June 4, 2024 at 10:15AM
A high-severity vulnerability, tracked as CVE-2024-21683, allows remote code execution in Atlassian Confluence Data Center and Server. Identified by SonicWall, the flaw requires user privileges to add and upload a malicious language file. Atlassian has released patches, yet threat actors could still target this and other known vulnerabilities.
Key takeaways from the meeting notes:
1. A critical vulnerability, tracked as CVE-2024-21683 with a CVSS score of 8.3, has been identified in Atlassian Confluence Data Center and Server.
2. The vulnerability allows for remote code execution (RCE) and stems from the input validation mechanism in the function for adding new code block macro language definitions.
3. Successful exploitation of the bug requires the attacker to have the necessary privileges to add new macro languages and upload a malicious language file using the ‘Add a new language’ function in the ‘Configure Code Macro’ section.
4. Atlassian has released patches (versions 8.9.1, 8.5.9 LTS, and 7.19.22 LTS) to address the vulnerability, impacting Confluence Data Center versions 5.2 to 8.9.0.
5. The vulnerability poses a high impact on the confidentiality, integrity, and availability of the system and does not require user interaction for exploitation.

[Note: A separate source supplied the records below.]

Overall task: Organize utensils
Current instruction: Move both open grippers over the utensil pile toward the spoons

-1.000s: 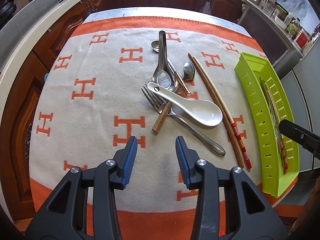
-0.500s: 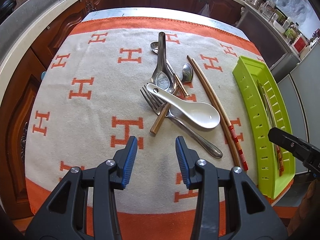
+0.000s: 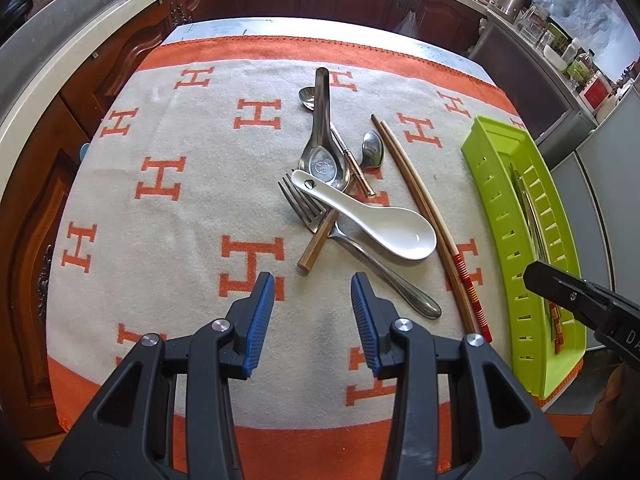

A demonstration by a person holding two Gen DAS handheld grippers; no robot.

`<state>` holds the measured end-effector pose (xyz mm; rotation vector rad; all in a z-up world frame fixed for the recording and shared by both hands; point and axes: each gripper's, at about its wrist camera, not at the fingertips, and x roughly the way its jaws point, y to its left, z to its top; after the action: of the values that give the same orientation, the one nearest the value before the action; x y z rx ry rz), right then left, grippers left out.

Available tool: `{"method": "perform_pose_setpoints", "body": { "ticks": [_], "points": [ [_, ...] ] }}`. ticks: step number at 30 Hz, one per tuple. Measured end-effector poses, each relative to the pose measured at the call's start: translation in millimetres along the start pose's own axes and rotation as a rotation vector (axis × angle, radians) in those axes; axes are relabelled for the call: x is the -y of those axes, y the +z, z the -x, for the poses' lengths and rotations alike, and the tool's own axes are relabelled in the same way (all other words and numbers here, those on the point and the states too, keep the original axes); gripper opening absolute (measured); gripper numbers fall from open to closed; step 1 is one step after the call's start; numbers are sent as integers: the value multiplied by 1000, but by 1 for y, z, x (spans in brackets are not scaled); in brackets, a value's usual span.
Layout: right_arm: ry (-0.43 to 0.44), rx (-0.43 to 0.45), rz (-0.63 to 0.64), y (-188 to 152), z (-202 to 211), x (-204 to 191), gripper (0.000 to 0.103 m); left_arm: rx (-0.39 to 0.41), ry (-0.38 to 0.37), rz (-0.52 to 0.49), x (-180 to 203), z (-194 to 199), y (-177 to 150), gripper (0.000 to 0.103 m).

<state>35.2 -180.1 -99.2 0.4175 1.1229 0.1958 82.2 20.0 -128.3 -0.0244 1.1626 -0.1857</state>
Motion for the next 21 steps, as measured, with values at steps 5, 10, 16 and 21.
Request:
{"method": "perform_pose_setpoints", "body": {
  "ticks": [5, 10, 16, 21],
  "points": [
    [1, -3, 2, 0, -2, -2, 7, 1, -3, 4, 1, 0, 1, 36],
    [3, -9, 7, -1, -4, -3, 7, 3, -6, 8, 1, 0, 2, 36],
    [3, -13, 10, -2, -6, -3, 7, 5, -10, 12, -1, 0, 1, 36],
    [4, -18, 10, -2, -7, -4, 7, 13, -33, 25, -4, 1, 2, 36]
  ]
}}
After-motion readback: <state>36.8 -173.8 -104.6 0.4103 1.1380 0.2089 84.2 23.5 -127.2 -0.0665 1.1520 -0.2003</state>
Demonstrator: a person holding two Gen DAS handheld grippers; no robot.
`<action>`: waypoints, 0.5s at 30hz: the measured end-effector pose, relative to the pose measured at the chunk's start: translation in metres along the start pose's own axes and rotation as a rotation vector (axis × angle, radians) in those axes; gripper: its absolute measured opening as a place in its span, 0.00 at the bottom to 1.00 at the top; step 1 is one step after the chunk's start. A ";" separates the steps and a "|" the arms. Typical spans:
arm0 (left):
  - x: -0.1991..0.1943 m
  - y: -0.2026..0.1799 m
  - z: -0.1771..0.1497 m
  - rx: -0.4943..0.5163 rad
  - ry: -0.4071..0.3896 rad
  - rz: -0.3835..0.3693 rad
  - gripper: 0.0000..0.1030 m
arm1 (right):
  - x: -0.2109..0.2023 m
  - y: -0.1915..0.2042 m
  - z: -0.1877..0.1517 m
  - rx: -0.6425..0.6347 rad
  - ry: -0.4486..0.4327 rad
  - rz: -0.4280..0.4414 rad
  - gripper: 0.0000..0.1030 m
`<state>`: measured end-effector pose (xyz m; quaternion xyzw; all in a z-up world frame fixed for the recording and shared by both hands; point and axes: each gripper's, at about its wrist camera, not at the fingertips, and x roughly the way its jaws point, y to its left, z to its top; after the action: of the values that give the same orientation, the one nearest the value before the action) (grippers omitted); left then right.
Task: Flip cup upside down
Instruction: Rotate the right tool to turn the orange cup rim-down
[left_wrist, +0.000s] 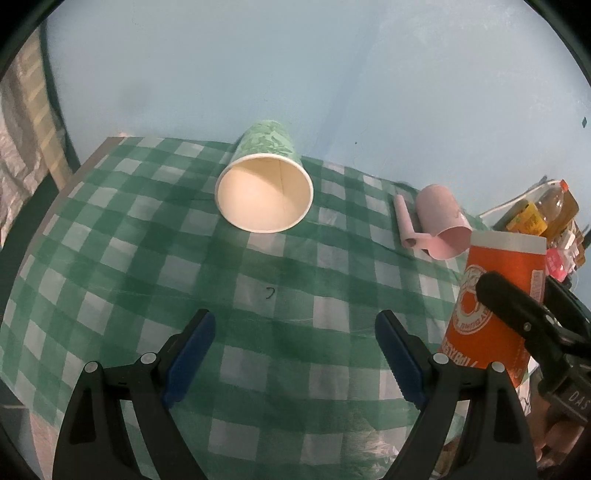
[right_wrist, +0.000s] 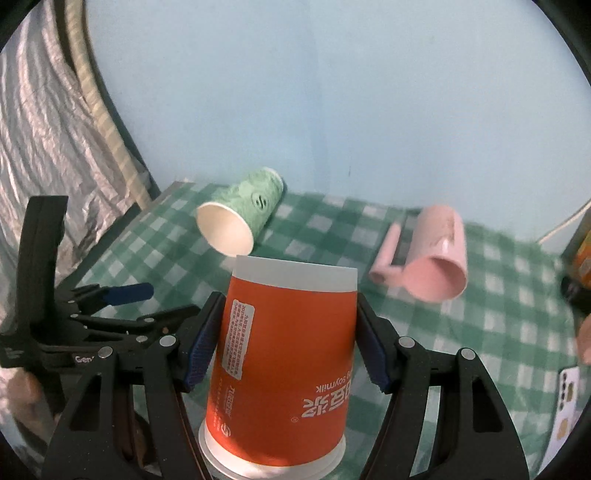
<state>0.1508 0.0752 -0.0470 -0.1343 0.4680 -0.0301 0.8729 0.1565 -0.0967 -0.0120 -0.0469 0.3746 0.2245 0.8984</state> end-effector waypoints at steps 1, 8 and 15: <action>-0.001 0.002 -0.002 -0.012 -0.005 -0.003 0.87 | -0.002 0.001 -0.001 -0.008 -0.014 -0.010 0.67; -0.003 0.012 -0.012 -0.064 -0.029 0.018 0.87 | -0.009 0.003 -0.003 -0.047 -0.108 -0.090 0.67; -0.009 0.019 -0.019 -0.097 -0.069 0.006 0.87 | -0.005 0.005 0.005 -0.041 -0.159 -0.128 0.67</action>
<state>0.1286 0.0907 -0.0549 -0.1761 0.4389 -0.0002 0.8811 0.1545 -0.0927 -0.0051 -0.0711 0.2935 0.1773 0.9367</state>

6. While there is no mention of the bug being exploited in the wild, threat actors have shown a history of targeting Confluence vulnerabilities shortly after disclosure.
7. Proof-of-concept (PoC) code targeting the vulnerability has been released shortly after patches started rolling out, and technical details on the bug are also available.
These takeaways highlight the severity of the vulnerability, the potential impact of its exploitation, and the urgency of applying the provided patches to secure systems running vulnerable versions of Atlassian Confluence Data Center.